201601475/1/A1.
Datum uitspraak: 1 februari 2017
AFDELING
BESTUURSRECHTSPRAAK
Uitspraak op het hoger beroep van:
[appellante], wonend te [woonplaats],
tegen de uitspraak van de rechtbank Gelderland van 21 januari 2016 in zaak nr. 15/5414 in het geding tussen:
[appellante]
en
de algemeen directeur van het Centraal Bureau Rijvaardigheidsbewijzen (hierna: het CBR).
Procesverloop
Bij besluit van 30 december 2014 heeft het CBR het rijbewijs van [appellante] ongeldig verklaard.
Bij besluit van 24 juli 2015 heeft het CBR het door [appellante] daartegen gemaakte bezwaar gegrond verklaard voor wat betreft het oordeel dat paragraaf 8.3 van de Regeling eisen geschiktheid 2000 van toepassing is, heeft zij paragraaf 8.7 van die Regeling van toepassing geacht, het bezwaar voor het overige ongegrond verklaard en het besluit van 30 december 2014 in stand gelaten.
Bij uitspraak van 21 januari 2016 heeft de rechtbank het door [appellante] daartegen ingestelde beroep ongegrond verklaard.
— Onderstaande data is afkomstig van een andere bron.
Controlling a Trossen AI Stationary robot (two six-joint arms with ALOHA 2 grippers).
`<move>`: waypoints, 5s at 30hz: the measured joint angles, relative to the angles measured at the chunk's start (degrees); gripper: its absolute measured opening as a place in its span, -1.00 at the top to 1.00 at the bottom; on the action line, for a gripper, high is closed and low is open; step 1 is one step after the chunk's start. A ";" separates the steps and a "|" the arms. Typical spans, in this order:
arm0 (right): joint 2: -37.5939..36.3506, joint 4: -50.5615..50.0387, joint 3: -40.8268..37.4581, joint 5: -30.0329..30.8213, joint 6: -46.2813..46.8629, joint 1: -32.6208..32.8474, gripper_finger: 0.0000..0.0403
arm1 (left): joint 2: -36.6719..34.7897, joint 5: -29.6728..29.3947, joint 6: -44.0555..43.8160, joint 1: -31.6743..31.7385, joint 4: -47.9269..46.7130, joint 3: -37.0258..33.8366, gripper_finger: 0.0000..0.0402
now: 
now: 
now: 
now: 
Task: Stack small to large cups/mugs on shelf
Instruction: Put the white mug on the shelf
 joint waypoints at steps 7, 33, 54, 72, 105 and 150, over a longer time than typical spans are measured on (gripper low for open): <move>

Deze uitspraak is aangehecht.
Tegen deze uitspraak heeft [appellante] hoger beroep ingesteld.
Het CBR heeft een schriftelijke uiteenzetting gegeven.
[appellante] heeft een nader stuk overgelegd.
De Afdeling heeft de zaak ter zitting behandeld op 10 januari 2017, waar [appellante], vertegenwoordigd door mr. S.T.W. Verhaagh, advocaat te Nijmegen, en het CBR, vertegenwoordigd door mr. I.S.B. Metaal, zijn verschenen.
Overwegingen
Inleiding
1. Bij de regiopolitie Rotterdam-Rijnmond, is op 22 mei 2014 een melding binnengekomen in verband met overlast door [appellante] bij een camping te Goerree-Overflakkee. Zij maakte, zo volgt uit het door de politie opgemaakt mutatierapport van 23 mei 2014, een verwarde indruk. In het mutatierapport staat dat zij op de camping was om daar een caravan te kopen en dat zij een dag eerder met bijna heel haar inboedel in haar voertuig bij een bed en breakfast was aangekomen en daar haar voertuig met de potten en pannen van de bed en breakfast had gewassen. Ook staat vermeld dat zij bij haar woning te Nijmegen problemen heeft met de onderburen en een onsamenhangend verhaal vertelde. [appellante] is, nadat de regiopolitie informatie heeft opgevraagd bij de regiopolitie Nijmegen en bij twee kennissen van [appellante], vervolgens overgebracht naar het Delta psychiatrisch ziekenhuis, alwaar zij is beoordeeld door een arts. Vervolgens is zij in bewaring gesteld en is haar rijbewijs ingevorderd.
Naar aanleiding van dit incident heeft de korpschef op 23 mei 2014 een mededeling als bedoeld in artikel 130 van de Wegenverkeerswet 1994 (hierna: WVW 1994) uitgebracht, waarin is vermeld dat [appellante] niet langer beschikt over de rijvaardigheid dan wel over de lichamelijke of geestelijke geschiktheid vereist voor het besturen van categorie BE van motorrijtuigen waarvoor dat rijbewijs is afgegeven. Hierna heeft het CBR [appellante] verplicht om mee te werken aan een onderzoek naar de geschiktheid. Dit onderzoek is op 18 juli 2014 door J.P. Mostert, neuroloog, uitgevoerd. In een brief van 12 augustus 2014 heeft Mostert aangegeven dat bij anamnestisch en neurologisch onderzoek geen aanwijzingen zijn voor een onderliggende neurologische aandoening ter verklaring van de verwardheid, maar wel sprake lijkt te zijn van een psychiatrisch ziektebeeld. Hij adviseert [appellante] te laten keuren door een psychiater.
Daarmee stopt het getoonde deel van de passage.